To do this, create a file named "/nvidia/vgpu.sh" and make it executable:
mkdir /nvidia; touch /nvidia/vgpu.sh; chmod +x /nvidia/vgpu.sh;
-
Now, use the vi or nano editor to add the following contents. In this example, we are
using the Q2 profile to partition the RTX 6000 into 12 mdev devices.

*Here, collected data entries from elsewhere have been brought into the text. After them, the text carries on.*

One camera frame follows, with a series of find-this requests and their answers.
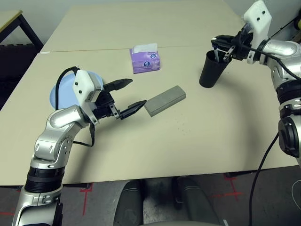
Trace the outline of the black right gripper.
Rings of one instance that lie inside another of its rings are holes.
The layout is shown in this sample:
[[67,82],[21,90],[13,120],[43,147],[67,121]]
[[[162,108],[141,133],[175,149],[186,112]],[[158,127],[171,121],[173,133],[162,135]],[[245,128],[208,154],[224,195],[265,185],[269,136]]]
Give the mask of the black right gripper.
[[[249,33],[247,30],[239,31],[236,36],[218,35],[213,37],[211,42],[216,61],[218,63],[221,61],[229,63],[232,58],[240,61],[247,59],[250,51],[248,48],[251,47],[252,40],[253,34]],[[224,52],[223,59],[219,55],[218,50]]]

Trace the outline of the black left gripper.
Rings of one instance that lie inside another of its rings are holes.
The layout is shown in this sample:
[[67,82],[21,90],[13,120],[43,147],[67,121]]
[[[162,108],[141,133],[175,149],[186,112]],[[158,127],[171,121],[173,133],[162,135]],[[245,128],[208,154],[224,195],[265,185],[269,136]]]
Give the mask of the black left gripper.
[[115,117],[116,119],[123,120],[135,114],[146,104],[146,100],[138,101],[132,105],[129,105],[126,110],[121,112],[116,108],[115,101],[109,92],[122,89],[132,81],[132,79],[120,79],[104,84],[104,91],[100,92],[95,101],[95,117],[98,120],[111,116]]

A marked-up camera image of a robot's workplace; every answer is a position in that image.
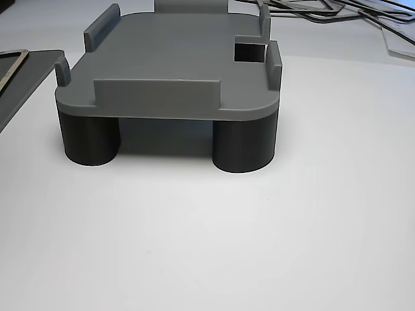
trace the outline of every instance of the rectangular notch
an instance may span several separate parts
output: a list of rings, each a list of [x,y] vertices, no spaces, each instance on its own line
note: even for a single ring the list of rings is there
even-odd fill
[[[235,43],[235,62],[265,62],[264,44]]]

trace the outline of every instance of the black plastic base
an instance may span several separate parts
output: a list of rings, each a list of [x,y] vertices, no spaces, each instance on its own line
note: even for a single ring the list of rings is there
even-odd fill
[[[121,144],[118,118],[74,117],[58,110],[65,153],[81,165],[110,162]],[[274,157],[278,110],[254,121],[213,121],[213,163],[221,170],[258,170]]]
[[[81,165],[110,162],[121,144],[118,118],[74,117],[58,110],[65,153]]]
[[[213,122],[213,162],[221,170],[258,170],[274,157],[278,110],[254,121]]]

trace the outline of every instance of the white desk
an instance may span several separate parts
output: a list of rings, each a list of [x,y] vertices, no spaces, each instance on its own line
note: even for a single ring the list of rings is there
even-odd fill
[[[21,41],[2,37],[0,50],[67,47],[72,65],[106,7],[89,5],[55,42],[47,24],[60,18],[34,1],[5,19],[25,5],[39,29],[10,30]],[[288,20],[292,37],[280,33]],[[124,122],[111,163],[70,162],[51,74],[0,135],[0,310],[414,310],[415,69],[391,65],[401,60],[383,57],[380,32],[362,23],[333,26],[349,40],[343,54],[298,43],[314,43],[302,24],[273,21],[276,156],[249,174],[213,166],[204,122]],[[314,37],[334,38],[333,27]]]

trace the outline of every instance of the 3d printed stand
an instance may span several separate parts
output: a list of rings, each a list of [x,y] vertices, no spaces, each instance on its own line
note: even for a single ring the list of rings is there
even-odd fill
[[[249,172],[274,157],[282,64],[260,16],[228,0],[156,0],[155,13],[121,17],[112,5],[84,33],[70,71],[56,63],[56,103],[70,160],[111,161],[119,118],[212,120],[213,162]]]

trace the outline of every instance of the gray plastic lip
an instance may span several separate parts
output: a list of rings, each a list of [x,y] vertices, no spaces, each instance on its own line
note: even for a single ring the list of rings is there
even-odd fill
[[[84,31],[85,52],[95,51],[120,20],[121,11],[114,3]]]
[[[100,33],[95,27],[108,29],[103,21],[111,28],[115,6],[88,28],[90,34]],[[72,71],[61,60],[57,66],[67,70],[62,76],[70,83],[56,89],[58,109],[86,117],[223,121],[261,119],[278,109],[282,64],[276,42],[270,42],[265,63],[233,60],[235,43],[269,42],[266,5],[260,17],[158,12],[121,17],[101,42],[92,38],[100,44]]]

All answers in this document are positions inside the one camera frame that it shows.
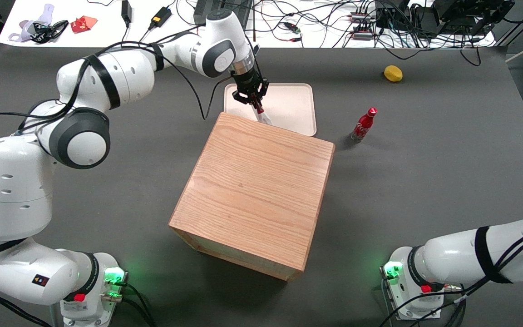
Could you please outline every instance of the dark gray mat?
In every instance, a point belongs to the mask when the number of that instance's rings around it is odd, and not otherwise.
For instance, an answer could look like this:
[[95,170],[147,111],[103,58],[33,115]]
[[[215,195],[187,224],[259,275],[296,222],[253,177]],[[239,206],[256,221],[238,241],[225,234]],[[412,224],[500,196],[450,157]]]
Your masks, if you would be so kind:
[[[0,110],[27,112],[57,97],[58,68],[92,51],[0,45]],[[474,50],[465,53],[474,60]],[[113,254],[151,299],[160,326],[378,326],[386,316],[378,266],[395,248],[523,219],[523,102],[504,51],[481,49],[481,58],[476,68],[458,50],[406,62],[384,50],[261,50],[270,81],[313,87],[316,137],[337,145],[306,272],[297,281],[197,253],[168,229],[222,108],[220,87],[203,122],[174,69],[156,74],[146,99],[109,112],[112,149],[102,165],[58,167],[54,219],[35,239]],[[388,64],[403,69],[401,83],[381,76]],[[207,101],[214,81],[187,75]],[[374,127],[350,147],[347,134],[370,106],[380,110]],[[18,124],[0,117],[0,137]],[[48,317],[46,307],[24,307]],[[0,307],[0,326],[12,325],[31,326]],[[122,305],[113,326],[143,321]],[[523,326],[523,283],[485,286],[469,299],[463,326]]]

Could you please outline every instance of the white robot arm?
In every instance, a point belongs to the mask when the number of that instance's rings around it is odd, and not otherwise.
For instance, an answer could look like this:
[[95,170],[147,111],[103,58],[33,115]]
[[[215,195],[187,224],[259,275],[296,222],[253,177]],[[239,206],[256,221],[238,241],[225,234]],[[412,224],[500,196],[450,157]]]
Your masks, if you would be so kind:
[[208,77],[231,72],[234,97],[263,113],[268,82],[231,11],[212,12],[202,37],[181,33],[150,50],[114,50],[65,65],[56,79],[60,98],[40,102],[18,132],[0,139],[0,292],[35,304],[61,302],[69,326],[107,326],[120,292],[110,282],[124,281],[125,272],[109,254],[52,250],[31,238],[52,219],[54,166],[102,163],[110,151],[108,110],[147,96],[154,71],[173,64]]
[[[439,318],[449,284],[470,286],[487,278],[497,283],[523,281],[523,250],[501,269],[500,258],[510,258],[507,250],[523,238],[523,220],[498,226],[485,226],[465,232],[432,238],[423,246],[400,247],[381,269],[399,319]],[[421,294],[436,296],[420,297]]]

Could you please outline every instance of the wooden box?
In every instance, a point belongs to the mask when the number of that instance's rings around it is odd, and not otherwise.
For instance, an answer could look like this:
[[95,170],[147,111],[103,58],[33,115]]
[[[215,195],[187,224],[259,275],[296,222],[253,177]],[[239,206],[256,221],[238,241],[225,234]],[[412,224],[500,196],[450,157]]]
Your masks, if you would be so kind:
[[195,250],[292,281],[333,154],[333,143],[221,113],[168,225]]

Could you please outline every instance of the red bottle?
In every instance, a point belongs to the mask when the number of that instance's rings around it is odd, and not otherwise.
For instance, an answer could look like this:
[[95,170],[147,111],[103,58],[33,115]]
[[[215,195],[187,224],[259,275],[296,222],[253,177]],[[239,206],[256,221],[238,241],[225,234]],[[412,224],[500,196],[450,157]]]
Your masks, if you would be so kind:
[[354,139],[355,142],[359,143],[365,138],[365,135],[372,126],[374,115],[376,114],[376,108],[370,108],[364,116],[359,119],[356,124],[355,130],[350,134],[350,138]]

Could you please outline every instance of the yellow lemon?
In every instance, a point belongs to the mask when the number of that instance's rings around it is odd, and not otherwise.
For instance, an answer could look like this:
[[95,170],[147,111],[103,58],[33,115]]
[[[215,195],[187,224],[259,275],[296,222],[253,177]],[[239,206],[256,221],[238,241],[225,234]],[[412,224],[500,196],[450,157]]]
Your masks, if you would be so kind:
[[403,72],[397,66],[391,64],[385,68],[385,77],[389,81],[398,82],[403,79]]

Please note the
###Q2 tag.
#!/bin/bash ###Q2 echo "abcdefab-abcd-abcd-abcd-abcdefabcd01" > /sys/bus/pci/devices/0000\:84:\00.0/mdev_supported_types/nvidia-376/create; echo "abcdefab-abcd-abcd-abcd-abcdefabcd02" > /sys/bus/pci/devices/0000\:84:\00.0/mdev_supported_types/nvidia-376/create; echo "abcdefab-abcd-abcd-abcd-abcdefabcd03" > /sys/bus/pci/devices/0000\:84:\00.0/mdev_supported_types/nvidia-376/create; echo "abcdefab-abcd-abcd-abcd-abcdefabcd04" > /sys/bus/pci/devices/0000\:84:\00.0/mdev_supported_types/nvidia-376/create; echo "abcdefab-abcd-abcd-abcd-abcdefabcd05" > /sys/bus/pci/devices/0000\:84:\00.0/mdev_supported_types/nvidia-376/create; echo "abcdefab-abcd-abcd-abcd-abcdefabcd06" > /sys/bus/pci/devices/0000\:84:\00.0/mdev_supported_types/nvidia-376/create; echo "abcdefab-abcd-abcd-abcd-abcdefabcd07" > /sys/bus/pci/devices/0000\:84:\00.0/mdev_supported_types/nvidia-376/create; echo "abcdefab-abcd-abcd-abcd-abcdefabcd08" > /sys/bus/pci/devices/0000\:84:\00.0/mdev_supported_types/nvidia-376/create; echo "abcdefab-abcd-abcd-abcd-abcdefabcd09" > /sys/bus/pci/devices/0000\:84:\00.0/mdev_supported_types/nvidia-376/create; echo "abcdefab-abcd-abcd-abcd-abcdefabcd10" > /sys/bus/pci/devices/0000\:84:\00.0/mdev_supported_types/nvidia-376/create; echo "abcdefab-abcd-abcd-abcd-abcdefabcd11" > /sys/bus/pci/devices/0000\:84:\00.0/mdev_supported_types/nvidia-376/create; echo "abcdefab-abcd-abcd-abcd-abcdefabcd12" > /sys/bus/pci/devices/0000\:84:\00.0/mdev_supported_types/nvidia-376/create;
-
Edit the root user's crontab to add the following entry:
@reboot /nvidia/vgpu.sh;
-
Finally, reboot and deploy Nebula. When provisioning Instances-xvm machines, you'll
have the option to select one of the available vGPU devices for your instance.